Following are highlights from the python-3000 discussion and deviations from it:
- Path subclasses unicode, or str if the platform can't handle
Unicode pathnames.
- FSPath subclasses Path. This allows you to do "from unipath import
FSPath as Path" and pretend there's only one class. I find this much
more convenient in applications, so you don't have to cast objects
back and forth between the classes. Also, it just became infeasable
not to let them inherit, because so many methods call other methods.
- Nevertheless, you can use Path alone and rest assured it will never
touch the filesystem. You can even use Path objects with os.*
functions if you are so heretically inclined. If Path is accepted
into the stdlib, FSPath will inherit it from there.
- I tried splitting FSPath into several mixins according to type of
operation, but the need for methods to call other methods in a
different category sabotaged that too. So FSPath proudly has about
fifty methods. (Path has 10 public methods and 4 properties.)
- The dirname property is called .parent. The basename property is
.name. The extension property is .ext. The name without extension is
.stem.
- .components() returns a list of directory components.

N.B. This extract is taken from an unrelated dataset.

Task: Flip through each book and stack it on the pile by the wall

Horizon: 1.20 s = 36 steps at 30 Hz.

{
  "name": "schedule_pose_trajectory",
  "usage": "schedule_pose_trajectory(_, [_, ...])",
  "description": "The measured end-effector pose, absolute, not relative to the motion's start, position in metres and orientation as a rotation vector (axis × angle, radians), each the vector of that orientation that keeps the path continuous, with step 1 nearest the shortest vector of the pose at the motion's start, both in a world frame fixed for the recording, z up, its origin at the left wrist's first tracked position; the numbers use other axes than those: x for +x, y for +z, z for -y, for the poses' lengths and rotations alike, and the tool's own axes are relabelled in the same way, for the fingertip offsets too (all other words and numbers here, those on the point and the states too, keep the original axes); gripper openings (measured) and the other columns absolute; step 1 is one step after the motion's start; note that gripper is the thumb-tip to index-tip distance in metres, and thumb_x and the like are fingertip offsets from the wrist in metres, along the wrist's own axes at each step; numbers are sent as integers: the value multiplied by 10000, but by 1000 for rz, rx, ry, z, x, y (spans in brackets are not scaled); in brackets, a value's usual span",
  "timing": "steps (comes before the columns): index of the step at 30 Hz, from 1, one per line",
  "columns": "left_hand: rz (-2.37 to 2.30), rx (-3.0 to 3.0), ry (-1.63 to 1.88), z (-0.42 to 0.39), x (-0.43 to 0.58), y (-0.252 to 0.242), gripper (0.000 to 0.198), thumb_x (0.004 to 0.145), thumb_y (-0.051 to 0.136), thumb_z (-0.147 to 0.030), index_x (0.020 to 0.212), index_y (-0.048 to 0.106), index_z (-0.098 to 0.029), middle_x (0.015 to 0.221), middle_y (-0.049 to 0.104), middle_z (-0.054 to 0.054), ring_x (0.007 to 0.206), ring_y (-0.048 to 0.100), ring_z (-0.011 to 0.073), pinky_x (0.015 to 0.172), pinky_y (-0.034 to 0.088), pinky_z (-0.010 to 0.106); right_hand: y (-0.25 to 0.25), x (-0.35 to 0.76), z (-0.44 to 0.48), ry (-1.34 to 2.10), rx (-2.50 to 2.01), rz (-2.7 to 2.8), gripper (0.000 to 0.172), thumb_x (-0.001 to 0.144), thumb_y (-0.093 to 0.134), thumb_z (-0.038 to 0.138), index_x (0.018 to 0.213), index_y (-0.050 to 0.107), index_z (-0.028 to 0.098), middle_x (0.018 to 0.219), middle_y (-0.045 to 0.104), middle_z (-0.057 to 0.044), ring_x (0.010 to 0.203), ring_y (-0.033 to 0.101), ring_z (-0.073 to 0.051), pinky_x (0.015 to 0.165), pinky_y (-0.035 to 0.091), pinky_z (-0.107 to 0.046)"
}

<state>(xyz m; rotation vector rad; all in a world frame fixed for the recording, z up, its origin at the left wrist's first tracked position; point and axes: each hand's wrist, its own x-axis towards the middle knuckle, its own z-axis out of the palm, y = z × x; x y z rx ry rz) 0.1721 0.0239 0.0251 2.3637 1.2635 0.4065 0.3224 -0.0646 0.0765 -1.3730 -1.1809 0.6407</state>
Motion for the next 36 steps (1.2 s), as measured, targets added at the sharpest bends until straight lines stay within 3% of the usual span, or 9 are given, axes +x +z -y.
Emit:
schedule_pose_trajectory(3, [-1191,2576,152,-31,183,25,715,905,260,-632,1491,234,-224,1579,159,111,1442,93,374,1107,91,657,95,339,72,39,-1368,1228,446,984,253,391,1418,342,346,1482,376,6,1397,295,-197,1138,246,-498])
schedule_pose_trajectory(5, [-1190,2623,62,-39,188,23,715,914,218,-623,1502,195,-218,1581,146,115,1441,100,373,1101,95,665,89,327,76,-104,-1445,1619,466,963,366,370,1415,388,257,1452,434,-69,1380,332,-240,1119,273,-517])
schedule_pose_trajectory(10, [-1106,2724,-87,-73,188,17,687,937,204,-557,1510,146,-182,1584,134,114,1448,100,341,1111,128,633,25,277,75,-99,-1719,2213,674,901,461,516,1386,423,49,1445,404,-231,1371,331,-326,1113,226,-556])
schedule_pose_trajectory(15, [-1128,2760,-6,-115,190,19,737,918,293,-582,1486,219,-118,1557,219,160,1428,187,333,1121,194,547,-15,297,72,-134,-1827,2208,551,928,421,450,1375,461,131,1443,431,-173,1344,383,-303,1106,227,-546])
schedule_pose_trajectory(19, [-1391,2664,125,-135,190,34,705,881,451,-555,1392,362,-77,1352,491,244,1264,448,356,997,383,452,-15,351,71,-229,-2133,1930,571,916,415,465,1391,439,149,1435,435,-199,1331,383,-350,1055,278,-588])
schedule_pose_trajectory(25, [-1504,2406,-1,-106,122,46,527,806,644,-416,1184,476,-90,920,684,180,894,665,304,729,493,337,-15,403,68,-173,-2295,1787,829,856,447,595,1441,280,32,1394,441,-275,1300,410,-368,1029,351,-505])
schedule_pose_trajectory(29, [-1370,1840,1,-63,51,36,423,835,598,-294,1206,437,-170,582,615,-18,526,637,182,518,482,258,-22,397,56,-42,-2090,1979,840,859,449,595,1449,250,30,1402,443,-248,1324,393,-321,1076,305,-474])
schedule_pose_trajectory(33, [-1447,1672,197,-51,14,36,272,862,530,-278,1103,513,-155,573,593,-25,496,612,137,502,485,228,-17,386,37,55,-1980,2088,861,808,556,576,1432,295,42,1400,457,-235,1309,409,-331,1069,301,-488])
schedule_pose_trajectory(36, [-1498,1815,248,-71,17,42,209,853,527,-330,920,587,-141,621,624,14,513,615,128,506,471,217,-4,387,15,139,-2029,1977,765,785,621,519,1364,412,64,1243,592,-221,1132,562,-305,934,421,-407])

The first
component is "/", a Windows drive root, a UNC share, or "" for a
relative path. .split_root() returns the root and the rest.
- PosixPath, NTPath, and MacPath are Path subclasses using a specific
path library. This allows you to express non-native paths and convert
paths. Passing a relative foreign path to a *Path constructor
converts it to the destination type. Passing an absolute foreign path
is an error, because there's no sane way to interpret "C:\\" on Posix
or "/" on Windows. I'm skeptical whether this non-native support is
really worth it, because .norm() and .norm_case() already convert
slashes to backslashes (which is what Talin really wanted to do --
have Posix paths in a config file and automatically convert them to
the native format). And if Python is going to drop Mac OS 9 soon then
MacPath is obsolete. So maybe this non-native path code will prove
less than useful and will be deleted. On the other hand, if someone
is burning to write a zippath or ftppath library, you can use it with
this.
- Setting Path.auto_norm to true will automatically normalize all
paths on construction. I'm not sure if this should be the default,
because normalizing may produce the wrong path (e.g., if it contains a
symlink). You can always pass norm=True or norm=False to the
constructor to enable/disable it.
- p.child("subdir", "grandkid") is Glyph's favorite "safe join" method
that prevents creating a path pointing above 'p'. You can use it as a
.joinpath if you don't mind this restriction. The constructor allows
multiple positional arguments, which are joined using os.path.join().
- Listing is p.listdir(pattern=None, filter=None, names_only=False).
This returns a non-recursive list of paths. If 'names_only' is true
it returns the same as os.listdir(). p.walk(pattern=None,
filter=None, top_down=True) is the recursive counterpart, yielding
paths. In both cases 'pattern' is a glob pattern, and 'filter' is one
of the constants (FILES, DIRS, LINKS, FILES_NO_LINKS, DIRS_NO_LINKS,
DEAD_LINKS) or a custom boolean function. I spent a lot of time going
back and forth between Orendorff's six listing methods and Raphael's
one, and finally decided on this, partly because I'm not satisfied
with how either Orendorff's class or Raphael's or os.walk() handle
symlinks -- sometimes you want to ignore the links and then iterate
them separately.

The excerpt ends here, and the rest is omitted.